Он повторил название и постарался удержать его в памяти. Когда он кончил есть, она налила чаю и вынула из рукава сверток.
– Здесь деньги, Анджин-сан. – Она показала ему золотые монеты, – Пятьдесят кобанов. Стоимостью сто пятьдесят коку. Они вам не потребуются? На моряков. Простите, вы меня понимаете?
– Да, спасибо.
– Пожалуйста. Достаточно?
– Да, думаю, что да. Где вы их взяли?
– Главный… у Торанаги-сама… – Фудзико пыталась найти способ объяснить проще. – Я пошла к важному человеку у Торанаги-сама. Главному. Как Мура, понимаете? Не самураю – просто кассиру. Расписалась за вас.
– Ах, понятно. Спасибо. Мои деньги? Мои коку?
– О, да.
– Этот дом, еда, слуги… Кто платит?
– О, я плачу. Из ваших… из ваших коку за один год.
– А этого достаточно? Достаточно коку?
– О, да. Да, думаю, что хватит, – сказала она.
– А почему беспокойство? Вы выглядите обеспокоенной.
– О, прошу меня простить, Анджин-сан. Я не обеспокоена. Не беспокоюсь…
– Болит? Ожоги?
– Не болит. Смотрите… – Фудзико осторожно встала с толстой подушки, которую приказал принести для нее Блэксорн. Она встала на колени прямо на татами, не выказывая никакого неудобства, потом опять опустилась на пятки и устроилась на подушке поудобнее. – Вот, все хорошо.
– Э-э-э, очень хорошо, – порадовался он за нее, – покажите-ка, ну?
Она осторожно встала и подняла край юбки, показав ему ноги сзади: рубцовая ткань не лопалась, нагноений не было.
– Очень хорошо, скоро будет похоже на кожу новорожденного, правда?
– Спасибо, да. Мягкая. Благодарю вас, Анджин-сан.
Он обратил внимание, что ее голос слегка изменился, но ничего не сказал. Этой ночью он не отпустил ее… Она была ничего себе – не более того. У него не осталось приятных воспоминаний, радостной усталости… «Так плохо, – подумал он, – но все-таки не совсем плохо…»
Прежде чем уйти, она стала на колени и поклонилась, потом положила руки ему на лоб.
– Я благодарю вас от всей души. А теперь, пожалуйста, усните, Анджин-сан.
– Спасибо, Фудзико-сая. Я посплю позже.
– Пожалуйста, усните сейчас. Это мой долг и доставит мне большую радость.

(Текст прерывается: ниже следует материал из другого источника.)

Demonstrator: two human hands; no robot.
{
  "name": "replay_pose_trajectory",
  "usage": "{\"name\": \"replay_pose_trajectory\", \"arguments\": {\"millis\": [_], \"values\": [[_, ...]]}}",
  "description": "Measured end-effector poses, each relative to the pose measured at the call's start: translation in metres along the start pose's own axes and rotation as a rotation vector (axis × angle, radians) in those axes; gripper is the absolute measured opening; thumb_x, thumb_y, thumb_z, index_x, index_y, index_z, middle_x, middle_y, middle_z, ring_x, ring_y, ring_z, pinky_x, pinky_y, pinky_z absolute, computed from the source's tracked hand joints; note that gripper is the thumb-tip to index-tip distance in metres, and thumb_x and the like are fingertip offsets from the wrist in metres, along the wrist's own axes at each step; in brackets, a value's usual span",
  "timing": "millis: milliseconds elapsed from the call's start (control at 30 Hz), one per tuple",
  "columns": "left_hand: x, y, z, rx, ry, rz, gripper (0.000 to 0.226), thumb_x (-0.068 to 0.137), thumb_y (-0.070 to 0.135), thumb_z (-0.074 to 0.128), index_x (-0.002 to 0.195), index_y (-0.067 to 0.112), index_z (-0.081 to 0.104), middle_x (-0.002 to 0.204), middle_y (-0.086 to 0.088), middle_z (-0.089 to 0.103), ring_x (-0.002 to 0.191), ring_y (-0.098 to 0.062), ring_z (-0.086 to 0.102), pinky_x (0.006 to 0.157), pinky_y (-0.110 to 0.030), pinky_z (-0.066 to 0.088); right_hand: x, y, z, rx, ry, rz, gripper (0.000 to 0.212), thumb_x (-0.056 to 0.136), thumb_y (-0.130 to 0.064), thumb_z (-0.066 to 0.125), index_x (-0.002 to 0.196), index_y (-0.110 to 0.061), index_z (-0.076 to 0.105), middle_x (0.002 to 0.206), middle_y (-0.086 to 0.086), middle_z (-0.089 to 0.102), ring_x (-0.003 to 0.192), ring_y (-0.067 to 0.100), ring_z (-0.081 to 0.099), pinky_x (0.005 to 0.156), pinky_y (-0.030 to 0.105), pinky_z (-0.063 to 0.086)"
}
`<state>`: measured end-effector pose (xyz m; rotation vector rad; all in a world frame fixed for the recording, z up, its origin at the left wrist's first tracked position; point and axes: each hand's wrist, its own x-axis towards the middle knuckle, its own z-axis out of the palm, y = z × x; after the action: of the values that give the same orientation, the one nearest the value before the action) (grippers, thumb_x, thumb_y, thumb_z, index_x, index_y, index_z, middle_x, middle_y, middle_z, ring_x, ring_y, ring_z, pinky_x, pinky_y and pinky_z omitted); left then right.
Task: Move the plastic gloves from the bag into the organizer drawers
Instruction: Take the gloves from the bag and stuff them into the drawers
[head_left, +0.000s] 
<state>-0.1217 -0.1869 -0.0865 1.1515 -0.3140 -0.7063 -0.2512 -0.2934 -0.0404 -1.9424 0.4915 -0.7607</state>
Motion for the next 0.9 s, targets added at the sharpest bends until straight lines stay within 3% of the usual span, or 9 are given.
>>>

Прикосновение ее руки было теплым и сухим и не доставило ему никакого удовольствия. Тем не менее он сделал вид, что заснул. Она ласкала его неумело, хотя и с большим терпением, потом тихонько ушла в свою комнату. Оставшись один и радуясь этому, Блэксорн подпер голову руками и лежал так, глядя в темноту и вспоминая…
Вопрос о Фудзико он обсуждал с Марико во время путешествия из Ёкосе в Эдо.
– Это ваш долг, – сказала ему Марико, лежа в его объятиях.
– Я думаю, это было бы неправильно, да? Если у нее родится ребенок, а я поплыву домой и вернусь обратно через четыре года. Бог знает, что может случиться за это время. – Он помнил, как вздрогнула при этом Марико.
– Ох, Анджин-сан, это так долго.
– Ну, три года. Но вы поедете со мной. Я возьму вас с собой.
– Ты обещаешь, милый? Ничего такого не произойдет, правда?
– Ты права. Но с Фудзико может произойти столько неприятностей. Я не думаю, чтобы она хотела от меня ребенка.
– Вы этого не знаете. Я не понимаю вас, Анджин-сан. Это ваш долг. Она всегда может не доводить до ребенка, правда? Не забывайте – она ваша наложница. Вы поистине опозоритесь, если не будете спать с ней. В конце концов, Торанага лично приказал ей прийти в ваш дом.